El Questro; Moonshine gorge
Not far from El Questro Gorge is Moonshine Gorge (also on the other side of the big water crossing). There’s a nice pool to check out, but the entire walk is around 2.5 hours return, and when we did it they had the markers around the wrong way. We didn’t mind the walk, but its got nothing on the others at El Questro.
Take plenty of water, decent shoes and a sense of adventure as their signage here was quite average.
El Questro; Emma Gorge
Emma gorge has a huge reputation. Many people refer to it as the best gorge on the Gibb River road, and as such, we had pretty high hopes. We were told us the walk to Emma Gorge was hard, but would have to disagree. It took about 40 minutes to get there, and the walk was actually fairly easy, minus a few rock steps and the last climb to get to the gorge.

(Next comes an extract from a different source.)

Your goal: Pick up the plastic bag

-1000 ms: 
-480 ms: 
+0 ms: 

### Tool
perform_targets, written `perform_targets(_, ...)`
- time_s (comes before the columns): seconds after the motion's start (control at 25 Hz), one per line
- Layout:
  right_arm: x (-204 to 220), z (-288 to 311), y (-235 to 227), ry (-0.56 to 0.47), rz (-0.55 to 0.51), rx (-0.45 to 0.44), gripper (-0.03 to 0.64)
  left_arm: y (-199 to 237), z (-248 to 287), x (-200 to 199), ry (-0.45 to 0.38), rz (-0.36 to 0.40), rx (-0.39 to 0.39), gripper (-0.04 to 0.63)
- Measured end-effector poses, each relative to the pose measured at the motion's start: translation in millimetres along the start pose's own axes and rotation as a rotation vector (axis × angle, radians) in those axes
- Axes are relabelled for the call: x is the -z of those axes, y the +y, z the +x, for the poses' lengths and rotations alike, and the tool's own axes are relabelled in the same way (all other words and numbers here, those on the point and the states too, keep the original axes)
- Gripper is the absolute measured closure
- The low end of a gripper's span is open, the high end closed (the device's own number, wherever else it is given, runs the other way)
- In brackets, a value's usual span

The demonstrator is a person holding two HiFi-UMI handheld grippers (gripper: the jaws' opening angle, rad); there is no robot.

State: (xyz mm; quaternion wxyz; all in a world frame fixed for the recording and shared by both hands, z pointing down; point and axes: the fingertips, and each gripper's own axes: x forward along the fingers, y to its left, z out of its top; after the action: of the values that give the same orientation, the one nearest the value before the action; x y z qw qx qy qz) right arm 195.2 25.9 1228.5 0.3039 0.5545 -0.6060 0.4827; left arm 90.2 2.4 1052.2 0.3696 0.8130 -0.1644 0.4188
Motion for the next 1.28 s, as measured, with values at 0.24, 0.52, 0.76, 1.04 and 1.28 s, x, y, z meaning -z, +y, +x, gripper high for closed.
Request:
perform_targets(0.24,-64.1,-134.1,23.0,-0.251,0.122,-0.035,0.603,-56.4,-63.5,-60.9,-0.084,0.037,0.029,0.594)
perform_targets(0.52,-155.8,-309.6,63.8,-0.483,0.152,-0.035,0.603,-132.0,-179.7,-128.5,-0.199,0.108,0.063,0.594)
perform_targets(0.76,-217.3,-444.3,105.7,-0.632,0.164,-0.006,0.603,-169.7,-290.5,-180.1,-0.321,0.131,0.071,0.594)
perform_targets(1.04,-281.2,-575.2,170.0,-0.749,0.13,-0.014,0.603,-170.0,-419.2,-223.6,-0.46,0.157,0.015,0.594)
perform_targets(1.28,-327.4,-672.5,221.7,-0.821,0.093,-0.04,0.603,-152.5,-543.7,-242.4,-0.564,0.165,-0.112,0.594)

The gorge is stunning, to be honest. Is it better than the others? I can’t say; they are all different. No matter how much I think about it, every gorge we visited was beautiful, in its own way.
I would say it is one you shouldn’t miss.
However, we were a bit sad to see the cane toads here, which seem to be taking over the place. I counted easily 10, and some were pretty big. I kicked at least 4 out of the hot springs, but I’m sure there were more hiding from me. Interestingly, we went back a few years later and there were a lot less, so they obviously can’t all survive in a small area.
The Kimberley is amazing on foot
You really need to spend a number of hours walking around, and soaking up the Kimberley to truly enjoy it. A 4WD will get you to the amazing locations, but to get closer to them you’ll need to walk, and its a heap of fun.
What was your favourite Gibb River Road walks?